After the Danish newspaper Jyllands-Posten printed the caricatures in September, other Western newspapers, mostly in Europe, followed suit, asserting their news value and the right to freedom of expression.

But Nigeria has been spared much of the violence seen elsewhere in the world, though lawmakers in the heavily Muslim state of Kano burned Danish and Norwegian flags and barred Danish companies from bidding on a major construction project. Kano lawmakers also called on the state's 5 million people to boycott Danish goods.

With Saturday's deaths, at least 45 people have been killed in protests across the Muslim world, according to a count by The Associated Press.

In the violence in Libya, Seif el-Islam Gadhafi, the son of Libyan leader Moammar Gadhafi, said four of the 11 dead were believed to have been Egyptians or Palestinians.

"Setting the consulate on fire was a mistake, but using excessive force was the most tragic response," the younger Gadhafi said, explaining the suspension of Interior Minister Nasr al-Mabrouk.

Gadhafi expressed pride, however, that the demonstrators were behind Calderoli's resignation when "other Arab states refused or lagged behind in taking revenge for insults to their religion."

Italian Premier Silvio Berlusconi blamed the riots in Libya, Italy's former colony, on "thoughtless action by our minister," the Italian news agency ANSA quoted him as saying.

Calderoli said he wore the shirt to show "solidarity to all those who were hit by the blind violence of religious fanaticism." He said he did not intend "to offend the Muslim religion nor to be the pretext for yesterday's violence."

In Cairo, Bishop Karsten Nissen, of Denmark's Evangelical Lutheran Church, met with Grand Imam Mohammed Sayyed Tantawi of al-Azhar University, the world's highest Sunni Muslim seat of learning.

Tantawi said the Danish prime minister must apologize for the drawings and further demanded that the world's religious leaders, including him and Pope Benedict XVI, should meet to write a law that "condemns insulting any religion, including the Holy Scriptures and the prophets." He said the United Nations should then impose the law on all countries.

In response, Nissen did not address the issue of a global law but said it was impossible for Prime Minister Anders Fogh Rasmussen to apologize for what a newspaper had published.

"I have brought to his excellency (Tantawi) the apology of the newspaper, but our prime minister did not draw these cartoons.
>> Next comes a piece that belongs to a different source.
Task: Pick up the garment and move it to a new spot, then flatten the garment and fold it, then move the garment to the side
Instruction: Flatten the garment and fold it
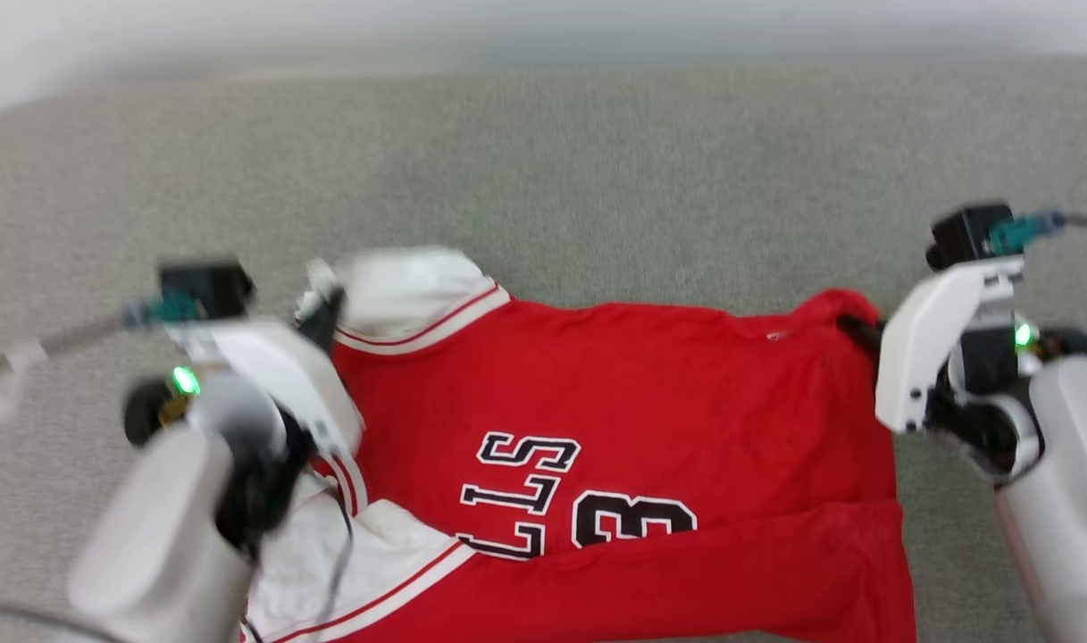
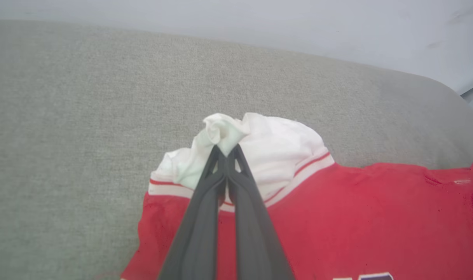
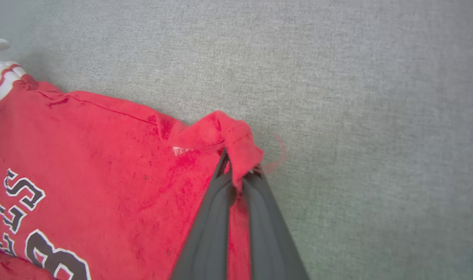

Our prime minister is not the editor of this newspaper. He cannot apologize for something he did not do," Nissen said.

So far the West and Islamic nations remain at loggerheads over fundamental, but conflicting cultural imperatives — the Western democratic assertion of a right to free speech and press freedom, versus the Islamic dictum against any representation of the Prophet Muhammad. Muslims say such depictions could encourage idolatry.
 

bobby.knight

Senior Member
I know this will bring havoc, but I sympathize with the rebels, they have been taken advantage of like so many other people in so many countries where their wealth in natural resources has been stripped from them by the greed of the buyers and their own people. The money never trickled down to the average guy with a family, just like all of us here.

Review the post on the miners in Kentucky, who will be replaced with illegals from Mexico for half price. Is that fair?

It is if your stock return doubles, but not fair if you lose you job to an illegal and you are trying to raise a family.

I guess it depend on what side of the fence your on, doesn't it.

Bobby.Knight NBC
 

Stormy

Inactive
So these "militants" are blowing up pipelines, sabotaging oil fields and trying to run out all the foreign oil company personnel so they can have all the wealth from the region's oil.

And how do they intend to get the pipelines, terminals and other oil producing infrastructure up and running by themselves with no replacement parts or knowledge of petroleum production and engineering?